-- Available data follows --

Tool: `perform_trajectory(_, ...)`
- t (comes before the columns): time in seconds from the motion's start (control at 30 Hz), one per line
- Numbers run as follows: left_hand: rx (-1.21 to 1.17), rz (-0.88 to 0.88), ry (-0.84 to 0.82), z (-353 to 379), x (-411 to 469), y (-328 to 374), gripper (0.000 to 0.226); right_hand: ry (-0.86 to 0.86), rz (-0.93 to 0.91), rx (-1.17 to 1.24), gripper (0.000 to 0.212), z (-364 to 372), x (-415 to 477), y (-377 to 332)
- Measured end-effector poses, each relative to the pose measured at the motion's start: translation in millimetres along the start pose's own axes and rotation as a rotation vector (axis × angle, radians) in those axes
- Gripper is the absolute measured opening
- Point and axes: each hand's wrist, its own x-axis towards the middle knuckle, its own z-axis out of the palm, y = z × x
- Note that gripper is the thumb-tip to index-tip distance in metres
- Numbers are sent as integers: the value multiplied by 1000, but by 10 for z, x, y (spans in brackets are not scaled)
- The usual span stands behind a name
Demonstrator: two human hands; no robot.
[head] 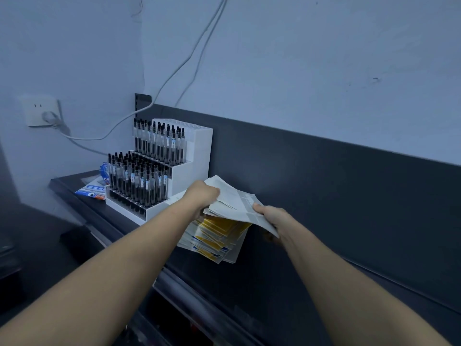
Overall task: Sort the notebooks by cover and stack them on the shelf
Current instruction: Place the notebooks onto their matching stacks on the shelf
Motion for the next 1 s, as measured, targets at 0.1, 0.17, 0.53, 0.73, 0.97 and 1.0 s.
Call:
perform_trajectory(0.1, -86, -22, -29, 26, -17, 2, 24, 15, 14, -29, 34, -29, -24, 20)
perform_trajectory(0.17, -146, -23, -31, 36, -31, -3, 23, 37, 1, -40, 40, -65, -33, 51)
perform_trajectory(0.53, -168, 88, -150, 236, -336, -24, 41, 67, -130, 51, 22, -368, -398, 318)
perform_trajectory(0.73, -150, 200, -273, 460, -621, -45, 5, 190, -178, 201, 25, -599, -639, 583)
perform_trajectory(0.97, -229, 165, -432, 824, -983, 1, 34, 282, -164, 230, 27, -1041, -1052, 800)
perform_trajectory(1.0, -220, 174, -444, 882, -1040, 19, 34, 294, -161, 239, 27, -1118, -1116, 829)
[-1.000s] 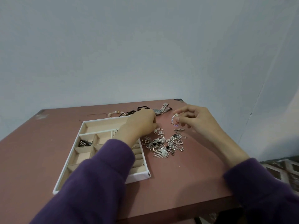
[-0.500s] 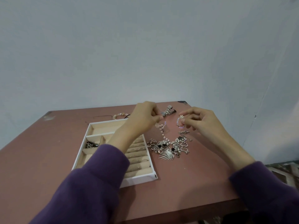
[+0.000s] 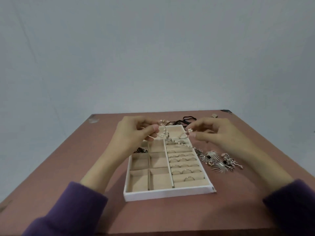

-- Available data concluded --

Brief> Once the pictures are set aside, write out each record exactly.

Solution to this task>
Tool: `perform_trajectory(_, ...)`
- t (comes before the columns): time in seconds from the motion's start (control at 30 Hz), one per line
- Numbers run as follows: left_hand: rx (-1.21 to 1.17), rz (-0.88 to 0.88), ry (-0.84 to 0.82), z (-353 to 379), x (-411 to 469), y (-328 to 374), gripper (0.000 to 0.226); right_hand: ry (-0.86 to 0.86), rz (-0.93 to 0.91), rx (-1.17 to 1.24), gripper (0.000 to 0.212), z (-364 to 372), x (-415 to 477), y (-377 to 332)
- Measured end-effector poses, each relative to the pose measured at the motion's start: translation in millimetres along the start pose's own axes and rotation as a rotation vector (axis × angle, radians) in those axes
- Gripper is the absolute measured opening
- Point and axes: each hand's wrist, its own x-axis towards the middle knuckle, its own z-axis out of the palm, y = z × x
- Note that gripper is the thumb-tip to index-tip distance in metres
- Numbers are sent as integers: the value multiplied by 1000, but by 10 for z, x, y (spans in brackets are not scaled)
- The usual span stands behind a name
Demonstrator: two human hands; no robot.
[head] 
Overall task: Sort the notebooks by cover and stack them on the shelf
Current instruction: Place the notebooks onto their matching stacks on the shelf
Motion for the next 1 s, as measured, targets at 0.1, 0.17, 0.53, 0.73, 0.97 and 1.0 s.
Call:
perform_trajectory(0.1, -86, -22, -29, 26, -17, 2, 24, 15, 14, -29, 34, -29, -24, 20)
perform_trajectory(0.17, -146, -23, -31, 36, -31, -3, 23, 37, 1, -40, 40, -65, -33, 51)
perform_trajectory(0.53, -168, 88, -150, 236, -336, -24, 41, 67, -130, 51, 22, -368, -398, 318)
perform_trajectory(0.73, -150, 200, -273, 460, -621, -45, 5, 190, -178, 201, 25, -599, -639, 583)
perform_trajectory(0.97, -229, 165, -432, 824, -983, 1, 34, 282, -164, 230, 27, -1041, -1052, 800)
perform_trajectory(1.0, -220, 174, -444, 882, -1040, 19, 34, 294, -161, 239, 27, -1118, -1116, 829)
[-1.000s] 
[-0.500s] 
[+0.000s] 

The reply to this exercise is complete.